Mme Jonas l’interrompit en montrant la poignée rouge.

— M. Gé s’est moqué de nous, une fois de plus ! Il avait dit que c’était pour faire sauter l’Arche, pas pour l’ouvrir ! Si Jim avait pas eu le courage de vouloir nous faire mourir, nous serions tous morts !

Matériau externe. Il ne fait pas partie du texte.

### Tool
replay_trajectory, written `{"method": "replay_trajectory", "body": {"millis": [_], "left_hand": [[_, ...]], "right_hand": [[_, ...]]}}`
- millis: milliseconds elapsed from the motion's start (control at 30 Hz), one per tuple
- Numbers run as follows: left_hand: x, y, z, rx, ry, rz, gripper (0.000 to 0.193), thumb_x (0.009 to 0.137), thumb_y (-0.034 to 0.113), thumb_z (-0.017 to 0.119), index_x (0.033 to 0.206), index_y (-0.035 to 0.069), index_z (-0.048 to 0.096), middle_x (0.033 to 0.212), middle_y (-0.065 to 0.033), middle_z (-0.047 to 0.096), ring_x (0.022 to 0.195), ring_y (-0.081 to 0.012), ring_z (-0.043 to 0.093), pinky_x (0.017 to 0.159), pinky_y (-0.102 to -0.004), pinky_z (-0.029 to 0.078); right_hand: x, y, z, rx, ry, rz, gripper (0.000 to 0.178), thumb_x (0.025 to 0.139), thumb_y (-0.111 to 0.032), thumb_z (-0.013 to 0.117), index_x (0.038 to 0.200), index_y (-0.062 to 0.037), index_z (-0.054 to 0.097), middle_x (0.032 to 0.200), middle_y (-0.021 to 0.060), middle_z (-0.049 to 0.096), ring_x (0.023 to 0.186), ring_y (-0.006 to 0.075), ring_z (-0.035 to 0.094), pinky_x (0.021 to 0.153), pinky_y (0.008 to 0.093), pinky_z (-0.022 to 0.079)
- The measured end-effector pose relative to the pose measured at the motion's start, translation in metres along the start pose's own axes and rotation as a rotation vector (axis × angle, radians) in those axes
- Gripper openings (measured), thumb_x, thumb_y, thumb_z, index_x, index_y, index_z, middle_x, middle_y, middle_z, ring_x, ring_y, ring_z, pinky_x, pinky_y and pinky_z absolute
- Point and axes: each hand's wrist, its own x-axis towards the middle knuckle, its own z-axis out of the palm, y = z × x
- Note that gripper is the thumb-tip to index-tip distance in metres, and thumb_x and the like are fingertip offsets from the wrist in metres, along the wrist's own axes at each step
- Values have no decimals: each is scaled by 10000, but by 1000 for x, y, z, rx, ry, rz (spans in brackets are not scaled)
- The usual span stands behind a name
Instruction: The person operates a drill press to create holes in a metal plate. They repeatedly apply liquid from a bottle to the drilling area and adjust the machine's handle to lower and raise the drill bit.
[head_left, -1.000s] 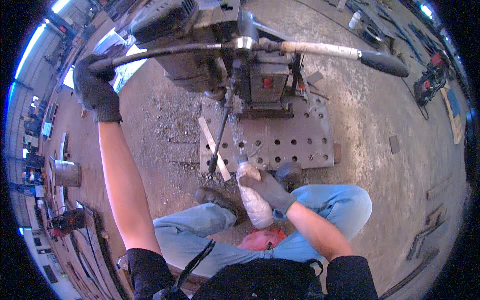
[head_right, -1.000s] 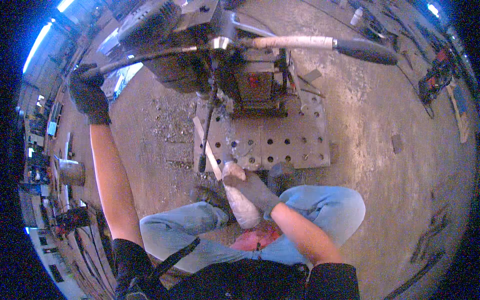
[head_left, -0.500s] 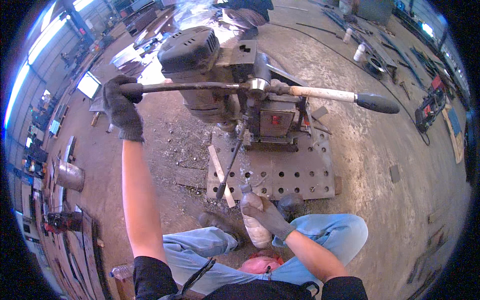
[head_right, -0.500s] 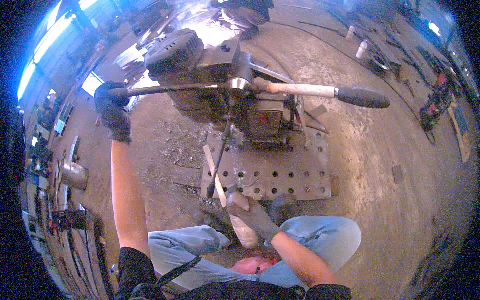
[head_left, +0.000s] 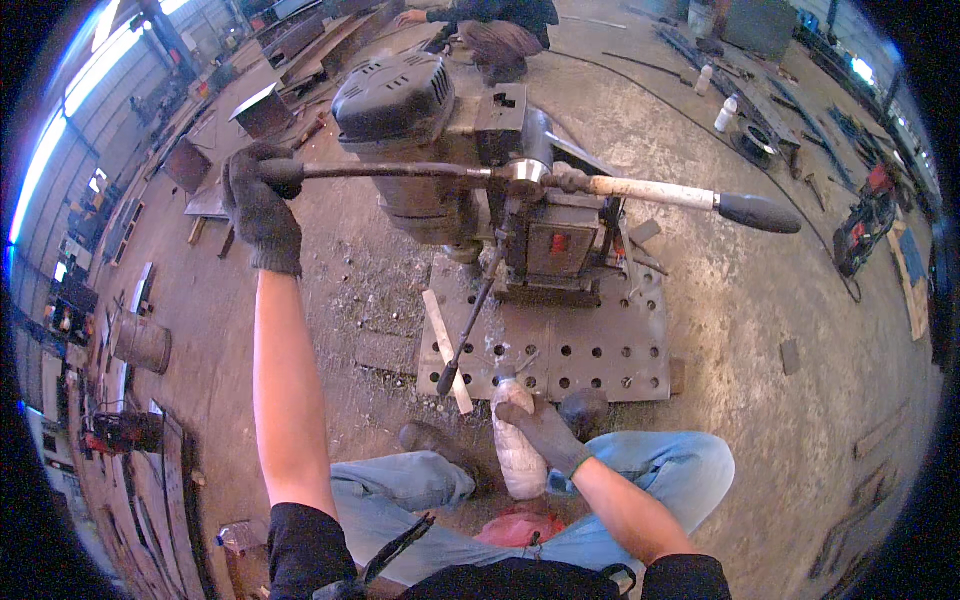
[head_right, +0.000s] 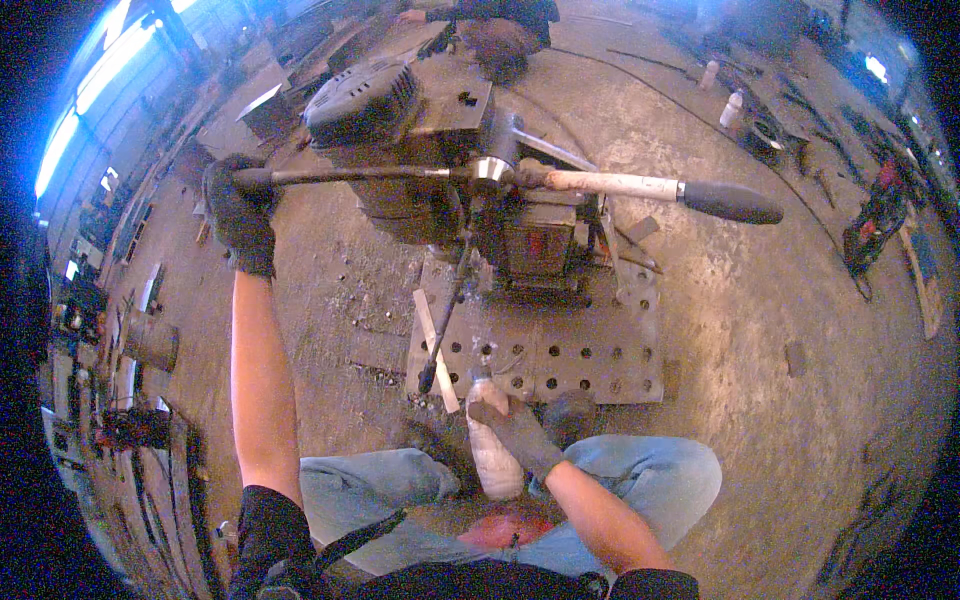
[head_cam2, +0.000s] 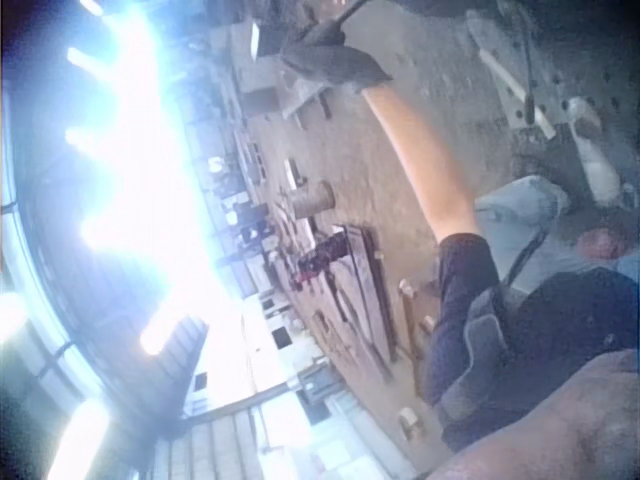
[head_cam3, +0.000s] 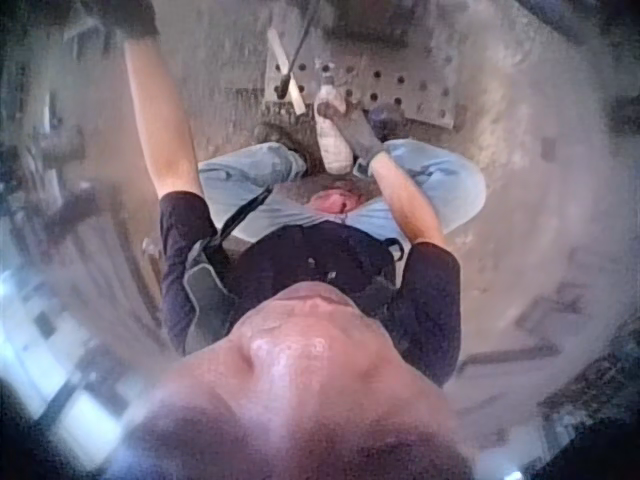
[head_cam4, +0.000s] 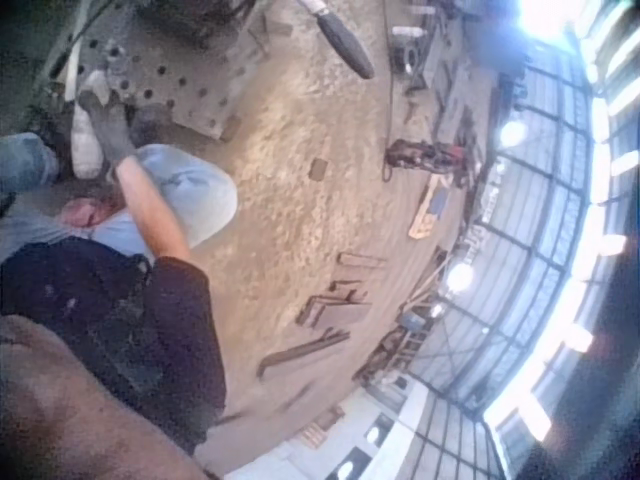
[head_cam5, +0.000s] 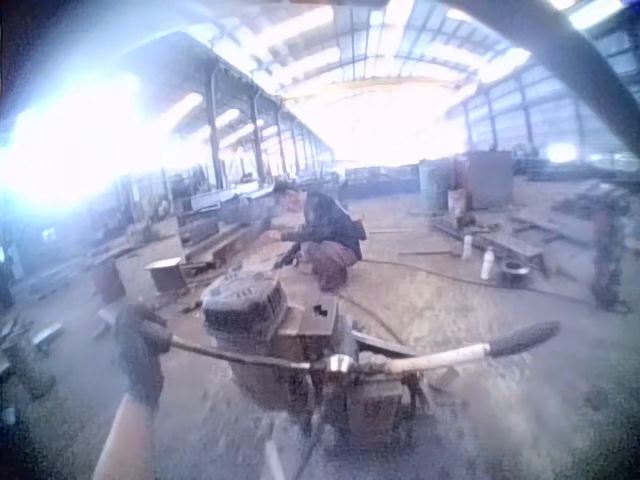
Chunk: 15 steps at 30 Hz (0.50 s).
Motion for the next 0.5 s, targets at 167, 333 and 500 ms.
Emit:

— Non, il ne nous a pas trompés, dit M. Jonas. Souvenons-nous de ce qu’il a dit, exactement : la poignée était destinée à faire sauter l’Arche, en cas de situation désespérée, s’il n’y avait pas possibilité d’ouvrir. Or il y avait possibilité d’ouvrir. Nous ne savions pas comment, mais c’était possible, et ce que nous ne savions pas, Sainte-Anna le savait. Quand Jim a tiré la poignée, Sainte-Anna a eu à choisir entre la destruction ou l’ouverture. L’ouverture c’est le risque des radiations, mais également la possibilité qu’il n’y en ait pas. Une chance sur deux, contre zéro chance avec la destruction. Naturellement, elle a choisi d’ouvrir…

— Mais l’explosion que j’ai entendue ? demanda Jim.

— Elle s’est produite en haut. Elle était prévue dans le programme d’ouverture, pour pulvériser les déblais, les gravats, les ruines, tout ce qui s’était accumulé à la surface, au-dessus de nous. Ce n’était pas la bombe U. Seulement une petite bombe H propre. Elle a dû tout souffler. Maintenant l’excavateur automatique finit le travail, puis les vingt et une portes vont s’ouvrir, et la cage de l’ascenseur, qui s’était repliée comme un télescope, se dépliera, et la cabine sonnera pour nous appeler… L’air que nous respirons maintenant est celui qui était enfermé dans les mille mètres de la cage d’ascenseur au- dessous des portes. Dès que celles-ci se seront ouvertes nous recevrons l’air du dehors, et avec elles, peut-être, les radiations… Tout n’est pas fini…

Mais tout avait été prévu. M. Jonas alla chercher dans l’Atelier les crèmes antisolaires, les vêtements antiradiation, les compteurs Geiger, les masques, les lunettes, tout le matériel qui attendait depuis seize ans dans un vaste placard. Il en fit la distribution et en expliqua l’utilisation. Il recommanda à chacun de bien mettre les sous-vêtements chauffants. Après être restés des années enfermés dans la température constante de 25 degrés, on risquait gros si on trouvait 15 ou même 20 à la surface. Et on trouverait peut-être moins de zéro…

— Mais on peut rien attraper, dit Mme Jonas. Tous les microbes ont été rôtis !

— Les microbes, dit M. Jonas, c’est nous qui les apporterons ! Nous en sommes pleins ! Le corps humain est un véritable pâté de microbes, une galantine, un clafoutis ! Nous en avons partout, dans l’intestin, dans le foie, dans la rate, dans le sang, dans la peau, dans les os, dans le crâne, dans la vessie, partout ! Et chacune de nos cellules est susceptible, si les conditions s’y prêtent, de se transformer en virus Tout ce petit monde grouillant vit avec nous et vit de nous, et nous ne pourrions pas vivre sans lui. Il se tient honnêtement à sa place, tranquille, tant que nous nous portons bien. Mais que nous nous affaiblissions, que nous mangions trop ou pas assez, que par imprudence, maladresse, négligence, ou accident, nous devenions dangereux ou sans intérêt pour l’avenir de l’espèce, alors joue le mécanisme automatique chargé de nous éliminer : une catégorie de microbes se déchaîne, se multiplie, occupe le terrain, et nous bouffe tout crus ! Pendant plus d’un siècle, après les découvertes d’un saint homme un peu simple nommé Pasteur, la médecine a cru que c’étaient les microbes qui faisaient la maladie, alors que c’est la maladie qui fait les microbes. Attends de prendre un coup de froid, là-haut où il n’y a plus un microbe, et tu verras ce que tes pneumocoques feront de tes poumons !…

— Ça serait quand même plus simple de savoir comment s’habiller, dit Mme Jonas, si on avait seulement une idée d’en quelle saison on est.

L’horloge s’alluma. Son visage était celui de l’Ange au Sourire, de la cathédrale, de Reims. On entendit une musique étrange, résonnante, joyeuse, aérienne, qui emplit la poitrine de Jim et lui gonfla le coeur.

— Les cloches ! dit Mme Jonas extasiée.

— Nous sommes le 21 avril, dit l’Ange. C’est le dimanche de Pâques, et il fait beau. Bonne fête !… Le mur leur offrit un poulet rôti, et un oeuf. En chocolat.